By Wayne Luk, Professor, Imperial College London
Abstract:
The International Workshop on Systolic Arrays took place at the University of Oxford in July, 1986. It has since been held annually, becoming the International Conference on Application-Specific Systems, Architectures and Processors (ASAP) from 1996. This talk describes advances in systolic arrays and in application-specific processing, which have shown to have enduring importance for computer engineering. Many researchers and professionals have found that systolic arrays and application-specific processing are key to the development of accelerators for speeding up many applications involving artificial intelligence, enabling adoption of AI for the benefit of specific application domains. To illustrate accelerator development targeting AI for science, I will describe our collaboration with high-energy physics researchers at CERN in developing low-latency deep learning accelerator architectures.

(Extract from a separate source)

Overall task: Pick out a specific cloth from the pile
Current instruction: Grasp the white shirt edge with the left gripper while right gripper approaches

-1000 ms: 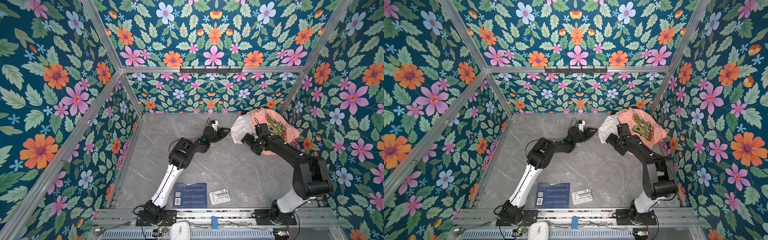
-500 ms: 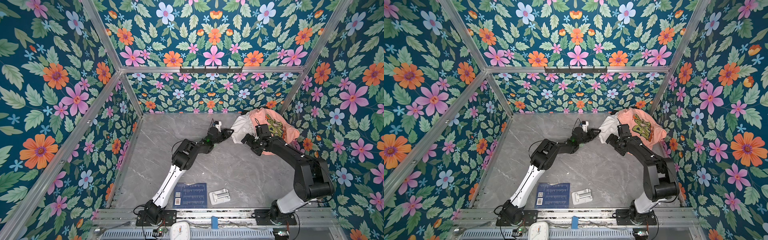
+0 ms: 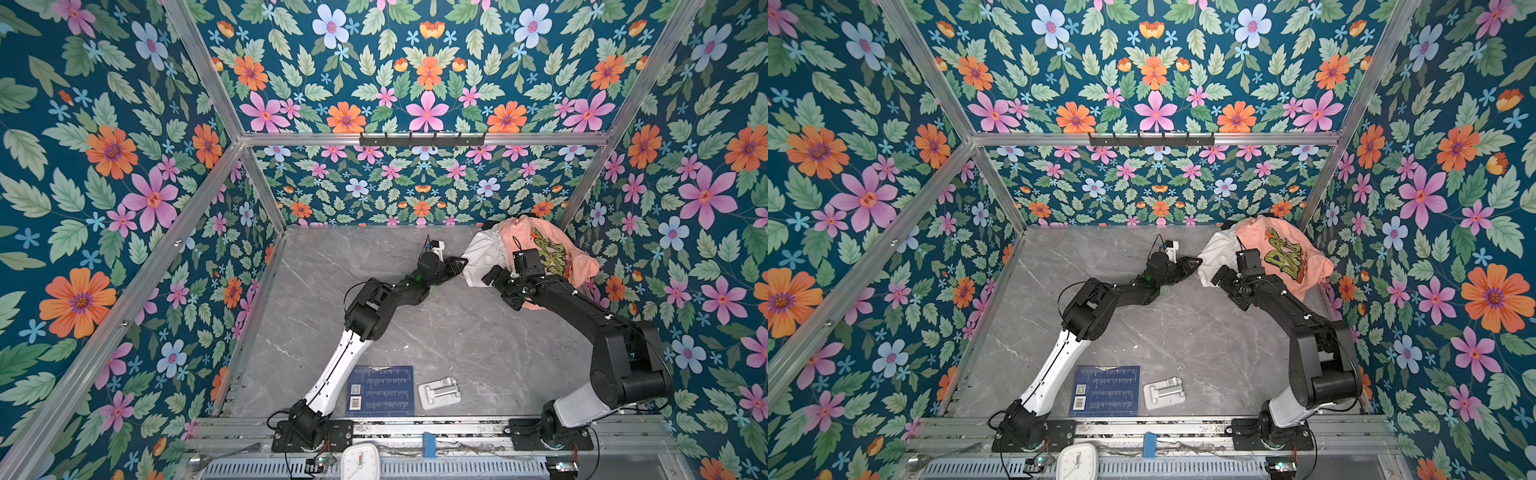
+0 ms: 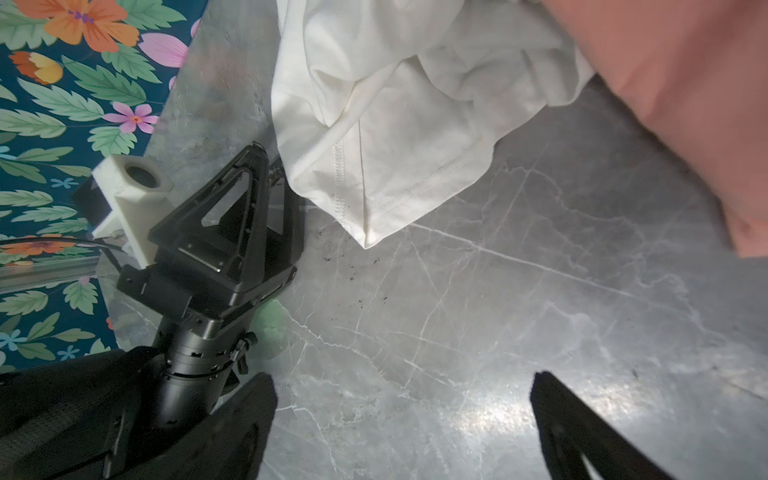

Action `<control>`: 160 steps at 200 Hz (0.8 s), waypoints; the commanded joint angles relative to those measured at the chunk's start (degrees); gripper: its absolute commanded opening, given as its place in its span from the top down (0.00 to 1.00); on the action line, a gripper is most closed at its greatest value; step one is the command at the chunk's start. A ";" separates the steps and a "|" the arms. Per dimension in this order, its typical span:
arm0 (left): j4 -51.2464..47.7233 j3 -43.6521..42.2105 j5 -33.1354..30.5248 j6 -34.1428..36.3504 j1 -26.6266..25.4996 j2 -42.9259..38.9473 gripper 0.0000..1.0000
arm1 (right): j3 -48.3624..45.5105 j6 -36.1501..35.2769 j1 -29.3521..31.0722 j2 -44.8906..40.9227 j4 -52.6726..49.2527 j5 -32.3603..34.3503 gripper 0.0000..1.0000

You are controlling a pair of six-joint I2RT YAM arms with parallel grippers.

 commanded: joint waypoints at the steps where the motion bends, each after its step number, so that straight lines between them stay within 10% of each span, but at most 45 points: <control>1: -4.16 0.99 0.07 1.64 -0.19 1.19 0.65 | -0.16 0.24 0.05 -1.07 1.19 0.26 0.03; 85: -9.12 2.40 1.89 6.69 -0.28 -0.64 1.00 | -0.48 -0.53 0.12 -3.29 0.72 1.84 0.02; 160: -8.94 2.24 3.93 7.42 -0.54 -7.64 1.00 | 4.55 -6.86 -0.49 -3.08 -4.99 6.15 0.01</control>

In particular, I will present a Graph Neural Network accelerator capable of achieving sub-microsecond latency to support online event selection in the Level-1 triggers at the CERN Large Hadron Collider experiments. Our efforts to automate the development of such accelerators based on meta-programming techniques will also be covered.
Bio:
Wayne Luk is Professor of Computer Engineering at Imperial College London, and the head of the Custom Computing Research Group in Imperial’s Department of Computing. He was a Visiting Professor at Stanford University. His research focuses on foundation and applications of hardware acceleration, reconfigurable systems, and design automation, and he has published over 600 papers in these areas. He was among the first to develop parametric neural network descriptions for hardware acceleration. His work has led to a Research Excellence Award from Imperial College London, and to over 15 awards from international conferences such as the International Conference on Application-specific Systems, Architectures and Processors (ASAP), the International Symposium on Field-Programmable Custom Computing Machines (FCCM), and the International Conference on Field-Programmable Logic and Applications (FPL). He co-founded BlueBee Technologies which was acquired by Illumina. He co-founded ACM Transactions on Reconfigurable Technology and Systems (TRETS) and was the first Editor-in-Chief. He is a Fellow of the Royal Academy of Engineering, a Fellow of the IEEE, and a Fellow of the BCS.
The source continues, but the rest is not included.